S’il en est qui peuvent à un signal donné désaimer ou prendre de l’amour, ce n’est pas moi. J’ai tout tenté; je me suis tout dit pour surmonter ma passion; et tout ce que j’ai fait pour la détruire n’a fait que la consolider. Enfin, j’ai cessé ce duel inégal avec la nature; et je me suis abandonnée au courant; dût-il m’entraîner dans un gouffre, résignée à tout, je le suivrai.
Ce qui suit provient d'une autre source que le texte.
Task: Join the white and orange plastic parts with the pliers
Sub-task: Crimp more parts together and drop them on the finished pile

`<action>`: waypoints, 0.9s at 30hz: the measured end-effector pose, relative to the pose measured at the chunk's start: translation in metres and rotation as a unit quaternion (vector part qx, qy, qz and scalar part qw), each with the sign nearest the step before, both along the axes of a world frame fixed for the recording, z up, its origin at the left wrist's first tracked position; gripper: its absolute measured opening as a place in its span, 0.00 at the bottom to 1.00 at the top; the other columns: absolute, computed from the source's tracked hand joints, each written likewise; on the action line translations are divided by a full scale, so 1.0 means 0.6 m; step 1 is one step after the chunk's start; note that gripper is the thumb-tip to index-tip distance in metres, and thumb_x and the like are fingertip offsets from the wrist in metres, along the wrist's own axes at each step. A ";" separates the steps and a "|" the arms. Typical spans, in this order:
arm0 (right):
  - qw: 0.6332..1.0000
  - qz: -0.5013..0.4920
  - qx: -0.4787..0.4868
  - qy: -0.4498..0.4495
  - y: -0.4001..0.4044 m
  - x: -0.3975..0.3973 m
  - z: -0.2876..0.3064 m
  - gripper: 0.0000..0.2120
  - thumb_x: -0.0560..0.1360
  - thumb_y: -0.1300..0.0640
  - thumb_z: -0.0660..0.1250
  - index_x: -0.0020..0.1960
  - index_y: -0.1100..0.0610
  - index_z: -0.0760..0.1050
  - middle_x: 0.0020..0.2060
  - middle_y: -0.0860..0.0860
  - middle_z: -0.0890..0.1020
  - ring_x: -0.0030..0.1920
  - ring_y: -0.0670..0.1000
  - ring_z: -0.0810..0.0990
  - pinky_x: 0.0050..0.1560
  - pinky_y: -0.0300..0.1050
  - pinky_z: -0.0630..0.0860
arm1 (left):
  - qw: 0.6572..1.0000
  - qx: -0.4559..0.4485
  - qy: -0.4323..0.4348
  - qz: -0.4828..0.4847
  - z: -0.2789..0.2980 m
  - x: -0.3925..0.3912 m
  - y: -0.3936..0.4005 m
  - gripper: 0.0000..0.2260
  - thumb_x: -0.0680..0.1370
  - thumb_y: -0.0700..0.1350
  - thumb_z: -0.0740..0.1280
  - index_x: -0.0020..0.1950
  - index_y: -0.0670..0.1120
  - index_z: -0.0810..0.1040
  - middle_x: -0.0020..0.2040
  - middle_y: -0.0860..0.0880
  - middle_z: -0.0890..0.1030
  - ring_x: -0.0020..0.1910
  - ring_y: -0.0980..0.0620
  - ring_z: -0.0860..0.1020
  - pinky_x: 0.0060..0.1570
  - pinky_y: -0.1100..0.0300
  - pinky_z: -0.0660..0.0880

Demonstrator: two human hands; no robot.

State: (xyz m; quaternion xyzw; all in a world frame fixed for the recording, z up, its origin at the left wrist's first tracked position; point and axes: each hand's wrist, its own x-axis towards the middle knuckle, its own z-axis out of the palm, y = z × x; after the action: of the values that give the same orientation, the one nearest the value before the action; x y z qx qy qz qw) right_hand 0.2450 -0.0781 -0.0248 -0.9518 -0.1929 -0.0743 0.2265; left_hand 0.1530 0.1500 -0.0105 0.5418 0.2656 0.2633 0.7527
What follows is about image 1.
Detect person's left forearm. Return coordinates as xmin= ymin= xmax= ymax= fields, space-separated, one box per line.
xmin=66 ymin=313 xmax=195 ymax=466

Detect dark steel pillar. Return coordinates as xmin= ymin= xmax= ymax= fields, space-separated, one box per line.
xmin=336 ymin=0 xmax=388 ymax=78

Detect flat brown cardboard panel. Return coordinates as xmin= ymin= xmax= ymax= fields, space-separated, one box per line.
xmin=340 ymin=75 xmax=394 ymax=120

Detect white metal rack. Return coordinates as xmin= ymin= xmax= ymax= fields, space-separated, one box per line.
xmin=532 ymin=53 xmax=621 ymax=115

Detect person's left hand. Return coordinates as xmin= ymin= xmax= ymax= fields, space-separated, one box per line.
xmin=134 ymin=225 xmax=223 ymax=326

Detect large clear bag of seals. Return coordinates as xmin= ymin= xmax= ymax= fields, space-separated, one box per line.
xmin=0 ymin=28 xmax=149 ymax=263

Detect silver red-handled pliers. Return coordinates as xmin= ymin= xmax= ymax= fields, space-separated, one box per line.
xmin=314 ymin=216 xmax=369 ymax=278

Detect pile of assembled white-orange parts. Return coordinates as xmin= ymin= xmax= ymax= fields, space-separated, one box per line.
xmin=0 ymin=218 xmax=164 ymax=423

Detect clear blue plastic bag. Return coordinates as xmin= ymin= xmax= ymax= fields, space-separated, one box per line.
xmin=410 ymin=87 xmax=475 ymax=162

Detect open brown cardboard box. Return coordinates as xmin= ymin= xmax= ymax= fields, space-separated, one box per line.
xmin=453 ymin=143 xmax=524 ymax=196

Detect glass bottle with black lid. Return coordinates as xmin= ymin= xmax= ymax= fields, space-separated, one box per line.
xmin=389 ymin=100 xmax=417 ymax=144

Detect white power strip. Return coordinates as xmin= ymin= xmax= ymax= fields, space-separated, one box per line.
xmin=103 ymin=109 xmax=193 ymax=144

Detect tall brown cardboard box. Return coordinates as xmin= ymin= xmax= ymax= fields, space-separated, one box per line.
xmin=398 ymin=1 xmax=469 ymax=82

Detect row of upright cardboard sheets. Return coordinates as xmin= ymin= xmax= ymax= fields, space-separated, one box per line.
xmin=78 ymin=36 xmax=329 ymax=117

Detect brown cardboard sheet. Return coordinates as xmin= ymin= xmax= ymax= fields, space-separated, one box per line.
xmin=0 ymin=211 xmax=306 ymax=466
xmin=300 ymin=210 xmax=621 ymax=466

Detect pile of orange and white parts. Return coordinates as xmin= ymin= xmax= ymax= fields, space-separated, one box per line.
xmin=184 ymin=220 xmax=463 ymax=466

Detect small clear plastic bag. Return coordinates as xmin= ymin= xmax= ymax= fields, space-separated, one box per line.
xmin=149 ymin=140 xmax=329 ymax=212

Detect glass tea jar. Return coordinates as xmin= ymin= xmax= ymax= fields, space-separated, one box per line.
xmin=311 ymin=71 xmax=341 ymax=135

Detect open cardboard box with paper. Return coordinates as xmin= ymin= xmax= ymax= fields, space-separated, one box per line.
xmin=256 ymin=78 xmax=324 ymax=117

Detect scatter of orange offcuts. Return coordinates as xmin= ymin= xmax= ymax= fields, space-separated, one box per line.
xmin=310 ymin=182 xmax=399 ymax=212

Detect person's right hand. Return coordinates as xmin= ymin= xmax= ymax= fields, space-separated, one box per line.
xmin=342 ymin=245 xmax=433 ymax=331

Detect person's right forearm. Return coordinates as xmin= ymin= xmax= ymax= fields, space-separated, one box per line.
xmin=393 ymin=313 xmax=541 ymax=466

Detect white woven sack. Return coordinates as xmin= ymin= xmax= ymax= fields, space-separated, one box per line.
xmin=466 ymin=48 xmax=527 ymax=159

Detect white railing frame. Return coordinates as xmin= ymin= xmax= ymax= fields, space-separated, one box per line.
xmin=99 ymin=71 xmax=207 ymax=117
—A quelle école, s’il vous plaît, avez-vous appris un langage aussi odieux? Est-ce à l’école de votre paysan?

—Mon paysan n’est point un homme de scandale; et si mon langage est odieux, c’est que mon cœur est odieux, car il part de mon cœur. D’ailleurs je ne suis plus une enfant, je touche au tiers de la vie, et j’ai eu pour maître le malheur.

—Quels malheurs?... Dieu du ciel! si votre père vous entendoit, vous seriez morte!...

—Ne suis-je pas résignée à tout?

—Les soupçons du comte votre père sont donc fondés?

—Oui, ma mère.

—Vous revoyez donc le garçon Pat?

—Oui, ma mère, je revois M. Patrick Fitz-Whyte.